How to deduce the return type of a lambda?

Question

I want to mimic Ruby's map() method in C++. I am struggling to figure out the return type automatically:

#include <vector>
#include <string>
#include <algorithm>
#include <iostream>

typedef std::string T2;

template<class T1,
//  class T2, // gives "couldn't deduce template parameter 'T2'"
    class UnaryPredicate>
std::vector<T2> map(std::vector<T1> in, UnaryPredicate pred)
{
    std::vector<T2> res(in.size());
    std::transform(in.begin(), in.end(), res.begin(), pred);
    return res;
}

int main()
{
    std::vector<int> v1({1,2,3});
    auto v2(map(v1, [](auto el) { return "'"+std::to_string(el+1)+"'"; }));
    std::cout << v2[0] << "," << v2[1] << "," << v2[2] << std::endl;
}

This way it compiles, but T2 is fixed to string. If I use the other T2 definition the compiler complains couldn't deduce template parameter 'T2'. I also tried to make use of std::declval, but probably not the right way - I was unable to solve the problem.

Answer 1

Use decltype + std::decay_t:

template <class T, class UnaryPredicate>
auto map(const std::vector<T>& in, UnaryPredicate pred)
{
    using result_t = std::decay_t<decltype(pred(in[0]))>;

    std::vector<result_t> res;
    res.reserve(in.size());
    std::transform(in.begin(), in.end(), std::back_inserter(res), pred);
    return res;
}

Example usage:

std::vector v1{1, 2, 3};
auto v2 = map(v1, [](int el) { return "'" + std::to_string(el + 1) + "'"; });
std::cout << v2[0] << ", " << v2[1] << ", " << v2[2] << '\n';

(live demo)

Please also note the following changes that I made:

1. I changed in to take by const reference instead of by value. This avoids unnecessary copies.

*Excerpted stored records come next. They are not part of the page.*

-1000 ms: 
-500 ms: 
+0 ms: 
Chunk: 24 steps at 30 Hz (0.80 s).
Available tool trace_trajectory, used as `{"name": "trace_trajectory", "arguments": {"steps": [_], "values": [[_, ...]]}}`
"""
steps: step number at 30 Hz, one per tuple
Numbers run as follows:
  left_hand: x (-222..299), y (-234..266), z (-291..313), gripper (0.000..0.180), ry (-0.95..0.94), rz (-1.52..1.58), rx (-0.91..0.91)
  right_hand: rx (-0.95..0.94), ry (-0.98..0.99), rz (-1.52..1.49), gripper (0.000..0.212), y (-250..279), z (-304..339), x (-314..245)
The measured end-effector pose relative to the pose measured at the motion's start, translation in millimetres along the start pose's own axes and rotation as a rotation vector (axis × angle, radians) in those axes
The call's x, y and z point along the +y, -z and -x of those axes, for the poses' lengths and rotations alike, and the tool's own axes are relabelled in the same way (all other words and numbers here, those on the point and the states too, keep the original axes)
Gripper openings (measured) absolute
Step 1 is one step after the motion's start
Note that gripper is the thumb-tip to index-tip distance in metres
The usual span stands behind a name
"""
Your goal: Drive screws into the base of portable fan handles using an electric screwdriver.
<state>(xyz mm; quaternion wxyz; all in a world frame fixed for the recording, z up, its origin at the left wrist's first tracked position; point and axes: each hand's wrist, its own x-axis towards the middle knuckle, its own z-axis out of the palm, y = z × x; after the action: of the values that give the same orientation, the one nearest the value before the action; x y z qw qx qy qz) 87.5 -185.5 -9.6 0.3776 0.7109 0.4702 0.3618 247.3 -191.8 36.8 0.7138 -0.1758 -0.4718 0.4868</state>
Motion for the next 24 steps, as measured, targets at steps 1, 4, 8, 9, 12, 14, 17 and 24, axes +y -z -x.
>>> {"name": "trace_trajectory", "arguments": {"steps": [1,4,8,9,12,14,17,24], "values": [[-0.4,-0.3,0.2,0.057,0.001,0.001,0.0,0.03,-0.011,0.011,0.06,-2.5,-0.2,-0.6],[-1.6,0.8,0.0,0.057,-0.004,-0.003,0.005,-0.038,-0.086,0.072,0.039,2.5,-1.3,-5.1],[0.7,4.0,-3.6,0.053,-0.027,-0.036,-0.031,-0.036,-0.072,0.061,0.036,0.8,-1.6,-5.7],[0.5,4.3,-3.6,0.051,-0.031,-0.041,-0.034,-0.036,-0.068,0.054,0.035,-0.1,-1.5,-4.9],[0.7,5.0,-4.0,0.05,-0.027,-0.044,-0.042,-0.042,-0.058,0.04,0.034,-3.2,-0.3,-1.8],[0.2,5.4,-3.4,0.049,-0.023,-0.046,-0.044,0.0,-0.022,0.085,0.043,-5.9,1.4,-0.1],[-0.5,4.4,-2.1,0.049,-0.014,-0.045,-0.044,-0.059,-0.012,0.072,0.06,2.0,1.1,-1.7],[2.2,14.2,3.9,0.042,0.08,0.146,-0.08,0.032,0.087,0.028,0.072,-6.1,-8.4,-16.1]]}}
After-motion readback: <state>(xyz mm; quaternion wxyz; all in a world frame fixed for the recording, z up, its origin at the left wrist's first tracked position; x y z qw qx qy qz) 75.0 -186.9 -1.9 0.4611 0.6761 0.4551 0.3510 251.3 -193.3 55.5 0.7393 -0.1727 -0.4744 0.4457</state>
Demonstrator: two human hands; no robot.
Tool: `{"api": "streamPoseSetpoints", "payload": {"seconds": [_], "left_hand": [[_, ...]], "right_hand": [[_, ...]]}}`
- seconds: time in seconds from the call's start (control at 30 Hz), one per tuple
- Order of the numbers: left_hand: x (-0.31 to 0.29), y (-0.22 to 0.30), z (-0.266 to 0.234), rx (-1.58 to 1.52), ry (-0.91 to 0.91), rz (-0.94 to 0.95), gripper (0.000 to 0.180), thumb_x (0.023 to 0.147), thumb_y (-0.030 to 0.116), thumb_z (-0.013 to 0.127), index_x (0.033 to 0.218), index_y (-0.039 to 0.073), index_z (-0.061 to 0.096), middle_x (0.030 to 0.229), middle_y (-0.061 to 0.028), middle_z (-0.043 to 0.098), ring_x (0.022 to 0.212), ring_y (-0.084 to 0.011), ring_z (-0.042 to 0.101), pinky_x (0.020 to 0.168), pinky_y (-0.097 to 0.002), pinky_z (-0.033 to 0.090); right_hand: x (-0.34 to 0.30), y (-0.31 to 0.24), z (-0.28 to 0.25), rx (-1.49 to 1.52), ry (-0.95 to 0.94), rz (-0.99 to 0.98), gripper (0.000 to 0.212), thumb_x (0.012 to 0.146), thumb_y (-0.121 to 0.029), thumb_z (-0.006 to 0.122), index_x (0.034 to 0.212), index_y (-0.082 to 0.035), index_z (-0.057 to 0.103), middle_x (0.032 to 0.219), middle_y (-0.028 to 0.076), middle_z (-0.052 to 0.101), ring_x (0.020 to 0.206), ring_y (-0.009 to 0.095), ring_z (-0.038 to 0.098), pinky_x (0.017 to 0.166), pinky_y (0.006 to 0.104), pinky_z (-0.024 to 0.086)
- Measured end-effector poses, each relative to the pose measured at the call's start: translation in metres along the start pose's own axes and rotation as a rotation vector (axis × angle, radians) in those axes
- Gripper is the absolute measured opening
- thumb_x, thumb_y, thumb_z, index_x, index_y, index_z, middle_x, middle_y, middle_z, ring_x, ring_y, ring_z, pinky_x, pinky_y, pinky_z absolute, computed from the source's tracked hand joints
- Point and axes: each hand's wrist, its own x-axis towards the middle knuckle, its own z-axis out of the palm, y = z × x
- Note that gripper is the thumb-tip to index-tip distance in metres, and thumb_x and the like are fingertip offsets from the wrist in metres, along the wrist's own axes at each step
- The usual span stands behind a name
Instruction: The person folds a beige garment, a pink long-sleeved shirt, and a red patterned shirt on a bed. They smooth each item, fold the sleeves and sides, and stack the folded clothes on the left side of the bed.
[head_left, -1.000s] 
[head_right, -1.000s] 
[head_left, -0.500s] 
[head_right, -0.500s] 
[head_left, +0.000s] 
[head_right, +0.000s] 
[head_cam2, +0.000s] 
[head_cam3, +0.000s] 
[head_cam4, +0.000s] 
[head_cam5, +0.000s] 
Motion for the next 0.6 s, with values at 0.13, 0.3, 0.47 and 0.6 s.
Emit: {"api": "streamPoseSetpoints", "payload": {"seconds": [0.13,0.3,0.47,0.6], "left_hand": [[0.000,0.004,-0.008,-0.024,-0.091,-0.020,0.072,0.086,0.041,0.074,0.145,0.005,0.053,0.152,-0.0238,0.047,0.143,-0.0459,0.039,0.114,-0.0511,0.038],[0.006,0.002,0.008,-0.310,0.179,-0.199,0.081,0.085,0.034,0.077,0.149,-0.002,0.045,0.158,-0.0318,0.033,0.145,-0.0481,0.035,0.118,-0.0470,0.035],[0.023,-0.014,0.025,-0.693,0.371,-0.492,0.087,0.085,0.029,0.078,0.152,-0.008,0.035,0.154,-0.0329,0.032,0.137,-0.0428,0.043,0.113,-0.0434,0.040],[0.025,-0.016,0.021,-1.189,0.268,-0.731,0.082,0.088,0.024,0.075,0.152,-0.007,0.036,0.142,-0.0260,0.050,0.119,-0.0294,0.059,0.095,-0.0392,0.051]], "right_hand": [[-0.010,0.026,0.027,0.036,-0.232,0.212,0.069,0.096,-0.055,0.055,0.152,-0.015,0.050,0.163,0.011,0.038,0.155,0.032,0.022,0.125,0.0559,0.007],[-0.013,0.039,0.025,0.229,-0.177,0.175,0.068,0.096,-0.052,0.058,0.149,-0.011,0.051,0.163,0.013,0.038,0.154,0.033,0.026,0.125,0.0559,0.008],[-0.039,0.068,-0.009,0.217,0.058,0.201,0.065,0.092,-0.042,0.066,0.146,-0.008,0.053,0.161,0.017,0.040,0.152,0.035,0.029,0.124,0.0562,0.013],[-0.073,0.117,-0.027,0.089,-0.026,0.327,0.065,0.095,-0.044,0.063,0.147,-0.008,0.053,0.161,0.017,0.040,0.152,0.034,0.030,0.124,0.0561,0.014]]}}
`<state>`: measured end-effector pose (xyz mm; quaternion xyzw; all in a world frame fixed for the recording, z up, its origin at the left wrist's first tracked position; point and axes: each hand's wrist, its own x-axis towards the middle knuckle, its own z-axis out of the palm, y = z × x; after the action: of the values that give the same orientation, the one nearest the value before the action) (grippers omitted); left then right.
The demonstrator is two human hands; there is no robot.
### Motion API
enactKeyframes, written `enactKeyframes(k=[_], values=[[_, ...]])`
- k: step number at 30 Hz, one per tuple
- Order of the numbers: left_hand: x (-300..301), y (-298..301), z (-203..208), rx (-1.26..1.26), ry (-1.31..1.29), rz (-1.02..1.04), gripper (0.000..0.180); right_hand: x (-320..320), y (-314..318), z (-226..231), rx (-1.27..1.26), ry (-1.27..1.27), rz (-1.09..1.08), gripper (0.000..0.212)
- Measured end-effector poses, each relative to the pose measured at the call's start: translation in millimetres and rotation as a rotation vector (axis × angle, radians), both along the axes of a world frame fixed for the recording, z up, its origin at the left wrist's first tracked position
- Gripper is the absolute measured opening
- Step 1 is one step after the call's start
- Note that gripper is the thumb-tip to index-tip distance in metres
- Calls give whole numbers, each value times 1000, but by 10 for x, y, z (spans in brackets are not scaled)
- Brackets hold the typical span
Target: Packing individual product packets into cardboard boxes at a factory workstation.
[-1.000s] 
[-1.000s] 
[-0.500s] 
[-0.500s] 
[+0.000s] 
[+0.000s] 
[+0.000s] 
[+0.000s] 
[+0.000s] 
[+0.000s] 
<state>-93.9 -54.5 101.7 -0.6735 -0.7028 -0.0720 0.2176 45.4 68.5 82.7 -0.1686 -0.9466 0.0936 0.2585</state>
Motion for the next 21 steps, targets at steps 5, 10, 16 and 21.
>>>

2. I used reserve + back_inserter, instead of value initialization + assignment.

3. I used auto as the return type. This enables return type deduction. The res vector is guaranteed not to be copied. It is also eligible for copy elision.

4. You can list-initialize from a braced-init-list directly, so remove the parentheses surrounding the braced-init-list.

5. std::endl should not be used when \n is sufficient. std::endl causes the buffer to be flushed, while \n does not. Unnecessary flushing can cause performance degradation. See std::endl vs \n.